3 Things Parents Must Tell Their Children When They Begin a Musical Instrument

By: Tony Mazzocchi

Article originally posted on The Music Parents’ Guide

 

Hopefully your child will begin a musical instrument through their school music program.  If so, when they bring home their instrument for the first time, it is more than just an exciting day…

 ...It is an opportunity...

 …Perhaps one of the greatest opportunities in your child’s life thus far.

 

gpointstudios/iStock/Thinkstock
gpointstudios/iStock/Thinkstock

 

If you are like me, you want your kid(s) to complete their K-12 education with far more than factual knowledge and an ability to score well on tests.  You don’t believe that your child’s success in life depends primarily on cognitive skills — the type of intelligence that is measured on IQ tests and such.  You don’t believe that school should be primarily focused on stuffing kids’ brains with as much factual knowledge as possible, but instead is focused on growing skills and mindsets that will last a lifetime.  Psychological traits that include

  • The patience to persist at a tough (and perhaps boring) task;
  • The ability to delay gratification;
  • The curiosity and grit to problem solve;

 …just to name just a few.

 And the musical instrument in your child’s hand could be the key to learning those skills.

 

You see, your child didn’t receive an instrument with the expectation that they would become a professional musician, just as they did not receive a math book with the expectation of them becoming a mathematician.  But, unlike any other subject, your child has the opportunity to develop some of the most important life skills through learning to play an instrument, and you need to let them know this is the case.

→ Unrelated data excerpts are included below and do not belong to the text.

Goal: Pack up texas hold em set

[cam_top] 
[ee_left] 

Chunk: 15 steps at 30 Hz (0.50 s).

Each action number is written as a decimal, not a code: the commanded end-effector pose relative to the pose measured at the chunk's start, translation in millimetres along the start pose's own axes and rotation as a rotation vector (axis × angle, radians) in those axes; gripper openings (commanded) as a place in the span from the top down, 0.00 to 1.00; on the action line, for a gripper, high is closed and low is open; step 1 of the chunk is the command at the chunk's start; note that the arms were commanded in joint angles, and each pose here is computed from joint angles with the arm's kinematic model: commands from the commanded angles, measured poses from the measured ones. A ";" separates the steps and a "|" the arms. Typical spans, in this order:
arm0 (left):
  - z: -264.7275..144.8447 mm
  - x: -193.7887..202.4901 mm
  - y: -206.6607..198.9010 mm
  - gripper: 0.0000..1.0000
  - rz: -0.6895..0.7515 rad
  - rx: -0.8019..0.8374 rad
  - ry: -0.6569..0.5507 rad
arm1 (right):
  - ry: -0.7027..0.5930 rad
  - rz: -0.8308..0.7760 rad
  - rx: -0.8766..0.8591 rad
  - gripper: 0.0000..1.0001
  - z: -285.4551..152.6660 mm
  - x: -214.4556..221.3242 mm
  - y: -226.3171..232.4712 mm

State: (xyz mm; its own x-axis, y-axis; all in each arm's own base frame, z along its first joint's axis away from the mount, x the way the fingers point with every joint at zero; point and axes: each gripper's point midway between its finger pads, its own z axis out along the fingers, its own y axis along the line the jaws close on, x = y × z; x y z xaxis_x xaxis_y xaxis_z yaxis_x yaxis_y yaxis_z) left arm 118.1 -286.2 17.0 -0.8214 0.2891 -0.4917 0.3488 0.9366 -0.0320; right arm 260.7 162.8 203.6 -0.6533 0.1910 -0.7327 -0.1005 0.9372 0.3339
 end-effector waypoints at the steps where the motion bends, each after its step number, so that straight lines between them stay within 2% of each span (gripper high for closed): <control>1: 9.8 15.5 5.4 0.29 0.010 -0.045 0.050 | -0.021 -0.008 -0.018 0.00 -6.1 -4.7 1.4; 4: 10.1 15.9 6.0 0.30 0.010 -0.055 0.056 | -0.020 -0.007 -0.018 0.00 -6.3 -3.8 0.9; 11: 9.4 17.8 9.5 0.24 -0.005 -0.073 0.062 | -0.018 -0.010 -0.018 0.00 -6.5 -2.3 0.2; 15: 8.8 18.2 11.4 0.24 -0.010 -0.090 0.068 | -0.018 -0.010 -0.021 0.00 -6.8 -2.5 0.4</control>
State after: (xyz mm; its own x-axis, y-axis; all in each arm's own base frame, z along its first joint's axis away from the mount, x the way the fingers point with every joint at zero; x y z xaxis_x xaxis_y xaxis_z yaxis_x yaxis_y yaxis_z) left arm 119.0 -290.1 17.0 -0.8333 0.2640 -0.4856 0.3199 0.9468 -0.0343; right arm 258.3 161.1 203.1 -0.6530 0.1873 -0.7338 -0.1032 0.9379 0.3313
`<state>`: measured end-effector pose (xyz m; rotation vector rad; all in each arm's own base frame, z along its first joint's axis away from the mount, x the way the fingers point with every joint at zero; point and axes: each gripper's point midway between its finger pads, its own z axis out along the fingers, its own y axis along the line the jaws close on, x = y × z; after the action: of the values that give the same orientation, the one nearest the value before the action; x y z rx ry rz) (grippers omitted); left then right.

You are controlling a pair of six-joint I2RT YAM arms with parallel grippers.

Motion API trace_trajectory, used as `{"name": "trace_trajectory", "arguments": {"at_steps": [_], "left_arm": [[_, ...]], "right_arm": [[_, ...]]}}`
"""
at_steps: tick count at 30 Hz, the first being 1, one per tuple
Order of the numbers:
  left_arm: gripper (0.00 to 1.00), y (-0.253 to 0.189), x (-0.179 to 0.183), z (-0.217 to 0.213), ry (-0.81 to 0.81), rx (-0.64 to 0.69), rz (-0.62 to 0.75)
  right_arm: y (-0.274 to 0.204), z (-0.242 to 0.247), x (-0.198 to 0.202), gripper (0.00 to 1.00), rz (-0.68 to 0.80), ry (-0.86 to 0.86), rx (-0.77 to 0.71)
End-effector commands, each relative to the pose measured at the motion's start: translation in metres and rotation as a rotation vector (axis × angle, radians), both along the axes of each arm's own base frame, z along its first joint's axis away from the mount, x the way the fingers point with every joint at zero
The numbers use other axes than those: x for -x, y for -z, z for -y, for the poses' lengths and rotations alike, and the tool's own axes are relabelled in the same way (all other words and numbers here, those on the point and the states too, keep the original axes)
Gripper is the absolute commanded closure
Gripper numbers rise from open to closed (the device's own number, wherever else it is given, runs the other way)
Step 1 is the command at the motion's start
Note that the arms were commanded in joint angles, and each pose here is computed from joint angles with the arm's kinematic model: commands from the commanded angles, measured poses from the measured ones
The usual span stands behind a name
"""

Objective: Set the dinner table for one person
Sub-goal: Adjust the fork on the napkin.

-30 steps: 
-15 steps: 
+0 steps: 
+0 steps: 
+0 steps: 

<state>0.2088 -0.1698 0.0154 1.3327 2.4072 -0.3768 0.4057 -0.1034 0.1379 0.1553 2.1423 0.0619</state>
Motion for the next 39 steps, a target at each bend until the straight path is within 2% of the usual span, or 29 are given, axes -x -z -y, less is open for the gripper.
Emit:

Here are three things parents need to know and be able to express to their child as soon as they begin learning to play a musical instrument:

  • “You are allowed to fail, and you will become better because of your failures.”  

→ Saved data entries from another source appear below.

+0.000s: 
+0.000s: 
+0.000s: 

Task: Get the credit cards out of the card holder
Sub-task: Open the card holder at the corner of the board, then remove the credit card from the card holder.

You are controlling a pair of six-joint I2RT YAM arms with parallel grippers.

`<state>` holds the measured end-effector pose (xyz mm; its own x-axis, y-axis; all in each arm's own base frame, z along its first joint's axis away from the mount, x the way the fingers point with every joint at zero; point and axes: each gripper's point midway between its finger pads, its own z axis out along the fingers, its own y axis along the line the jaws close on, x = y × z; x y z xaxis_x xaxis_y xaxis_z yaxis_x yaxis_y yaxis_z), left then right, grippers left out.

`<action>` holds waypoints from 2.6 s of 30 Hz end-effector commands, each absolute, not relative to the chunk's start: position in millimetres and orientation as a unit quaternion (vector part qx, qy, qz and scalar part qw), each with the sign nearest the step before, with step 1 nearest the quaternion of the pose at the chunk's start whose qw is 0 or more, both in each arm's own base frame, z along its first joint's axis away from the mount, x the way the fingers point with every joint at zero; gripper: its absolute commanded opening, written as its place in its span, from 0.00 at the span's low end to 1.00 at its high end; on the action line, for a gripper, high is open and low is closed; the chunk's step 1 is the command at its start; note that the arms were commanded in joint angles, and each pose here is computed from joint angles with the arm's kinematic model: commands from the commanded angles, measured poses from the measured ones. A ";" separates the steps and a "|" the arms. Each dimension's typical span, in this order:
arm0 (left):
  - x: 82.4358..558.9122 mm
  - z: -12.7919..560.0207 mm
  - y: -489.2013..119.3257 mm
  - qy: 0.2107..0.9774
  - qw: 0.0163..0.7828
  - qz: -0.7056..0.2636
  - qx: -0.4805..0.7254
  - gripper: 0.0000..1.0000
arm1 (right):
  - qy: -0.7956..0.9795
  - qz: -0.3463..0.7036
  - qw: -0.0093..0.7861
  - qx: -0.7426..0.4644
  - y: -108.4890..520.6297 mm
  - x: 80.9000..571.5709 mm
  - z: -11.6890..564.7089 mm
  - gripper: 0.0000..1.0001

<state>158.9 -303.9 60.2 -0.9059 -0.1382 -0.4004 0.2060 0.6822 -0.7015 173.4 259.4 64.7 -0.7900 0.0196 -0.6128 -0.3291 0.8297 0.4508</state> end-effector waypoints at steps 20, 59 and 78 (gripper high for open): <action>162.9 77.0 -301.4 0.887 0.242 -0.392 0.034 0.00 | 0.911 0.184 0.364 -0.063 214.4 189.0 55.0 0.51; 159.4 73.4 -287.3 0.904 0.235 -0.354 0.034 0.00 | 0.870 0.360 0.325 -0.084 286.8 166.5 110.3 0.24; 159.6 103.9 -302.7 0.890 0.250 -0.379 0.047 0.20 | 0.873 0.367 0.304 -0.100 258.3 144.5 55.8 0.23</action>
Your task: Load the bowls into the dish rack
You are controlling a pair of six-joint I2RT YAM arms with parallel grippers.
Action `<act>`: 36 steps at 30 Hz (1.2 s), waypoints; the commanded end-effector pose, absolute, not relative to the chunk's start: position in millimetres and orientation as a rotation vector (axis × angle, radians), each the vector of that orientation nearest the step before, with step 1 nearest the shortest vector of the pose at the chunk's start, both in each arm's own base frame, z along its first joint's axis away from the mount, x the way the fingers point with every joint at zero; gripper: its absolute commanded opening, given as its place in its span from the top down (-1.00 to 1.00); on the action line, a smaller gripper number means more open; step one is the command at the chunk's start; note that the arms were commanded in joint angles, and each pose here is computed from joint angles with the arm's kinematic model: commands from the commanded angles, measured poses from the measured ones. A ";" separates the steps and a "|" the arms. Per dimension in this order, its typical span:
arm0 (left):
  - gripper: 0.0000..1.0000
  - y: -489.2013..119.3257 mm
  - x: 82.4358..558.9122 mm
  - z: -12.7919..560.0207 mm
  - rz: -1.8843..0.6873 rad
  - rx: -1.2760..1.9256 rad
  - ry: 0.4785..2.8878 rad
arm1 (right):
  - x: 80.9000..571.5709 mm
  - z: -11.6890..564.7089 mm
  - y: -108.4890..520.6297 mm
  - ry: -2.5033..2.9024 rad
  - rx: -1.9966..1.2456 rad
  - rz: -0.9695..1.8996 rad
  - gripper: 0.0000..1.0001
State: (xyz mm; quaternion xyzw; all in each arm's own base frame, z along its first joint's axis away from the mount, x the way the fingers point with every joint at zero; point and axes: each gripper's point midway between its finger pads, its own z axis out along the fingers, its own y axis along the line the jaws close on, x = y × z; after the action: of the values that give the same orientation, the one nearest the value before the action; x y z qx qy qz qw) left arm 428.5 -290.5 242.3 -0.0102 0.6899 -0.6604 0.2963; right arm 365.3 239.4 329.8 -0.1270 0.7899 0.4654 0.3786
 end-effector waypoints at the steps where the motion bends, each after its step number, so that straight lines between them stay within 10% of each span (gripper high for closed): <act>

    There are no red pen marks for missed notes in music the way there are on tests — there is nothing to feel bad about when you play something “wrong” in music.  To become skilled at a musical instrument — and to become great at anything — one needs to struggle a little.  In your child’s case, they need to sound bad before they sound good; they need to work on things just beyond what they are capable of in order to get better and smarter, and that means they need to make mistakes.  There is a small gap between what we all are able to do and where we want to be, and focusing on that gap makes us better learners and better people.  Learning a musical instrument allows us to grow from our mistakes.

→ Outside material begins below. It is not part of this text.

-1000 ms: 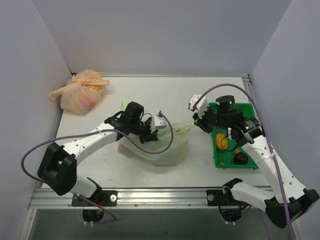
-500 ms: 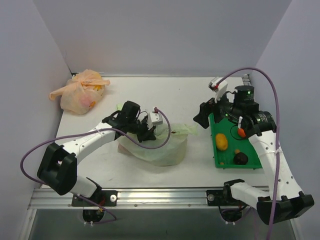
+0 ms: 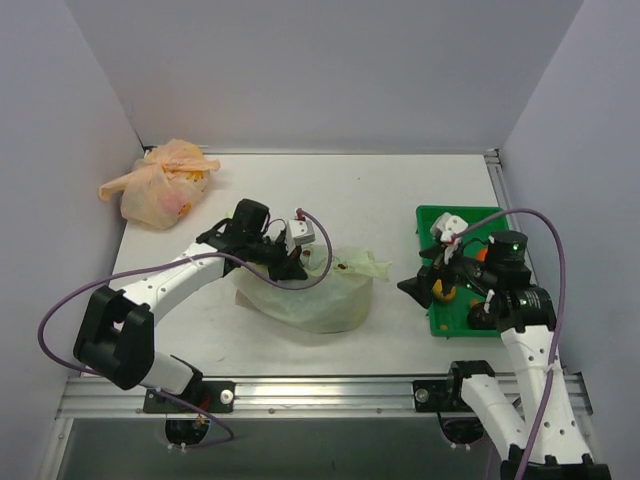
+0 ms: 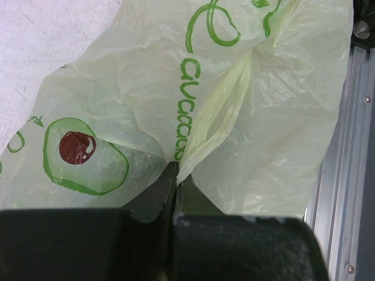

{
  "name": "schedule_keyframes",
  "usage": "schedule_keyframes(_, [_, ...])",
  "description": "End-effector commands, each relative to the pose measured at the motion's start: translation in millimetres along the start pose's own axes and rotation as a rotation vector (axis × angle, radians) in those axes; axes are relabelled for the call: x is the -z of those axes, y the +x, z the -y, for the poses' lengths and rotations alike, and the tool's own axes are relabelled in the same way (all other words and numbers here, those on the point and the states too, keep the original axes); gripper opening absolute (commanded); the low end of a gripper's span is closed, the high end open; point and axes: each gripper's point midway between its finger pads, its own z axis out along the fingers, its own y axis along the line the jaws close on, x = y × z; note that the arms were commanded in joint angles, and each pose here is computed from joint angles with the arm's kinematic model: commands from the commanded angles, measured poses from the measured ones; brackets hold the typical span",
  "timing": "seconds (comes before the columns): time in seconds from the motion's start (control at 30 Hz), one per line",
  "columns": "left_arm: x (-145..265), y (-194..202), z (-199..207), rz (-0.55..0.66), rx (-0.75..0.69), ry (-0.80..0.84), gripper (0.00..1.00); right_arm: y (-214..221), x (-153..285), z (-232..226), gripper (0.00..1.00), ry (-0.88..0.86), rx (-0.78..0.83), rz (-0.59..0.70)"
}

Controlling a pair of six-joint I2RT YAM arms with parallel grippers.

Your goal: Place the fake fruits into the plastic bag and tie a complex knot

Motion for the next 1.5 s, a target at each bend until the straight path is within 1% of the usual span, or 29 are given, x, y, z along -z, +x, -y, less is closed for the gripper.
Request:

  • “Hard works trumps talent every single time.” 

    Practicing a skill over and over, the right way, fires circuits in our brains that solidify that skill.  Sure, some people find some skills easier at first than others, but the people who practice that skill daily in order to “burn it” into their brain will always far surpass people who don’t practice enough.  Practicing a musical instrument helps children learn the universal truth that hard work trumps talent.

  • This is a long-term commitment, and we are going to stick with it.”  

    Studies have shown that students who identified that they would play their instrument for longer than one year outperformed students who only committed to one year of playing by up to 400% — practicing the same amount of time if not less!  The ideas and mindsets students bring to their musical instrument study have a direct effect on their success, and it’s the parents’ role to set the tone on the first day by not giving their child an “easy out” to quit.  Make the decision to invest in your child’s music education for at least a few years of their schooling and you will see results.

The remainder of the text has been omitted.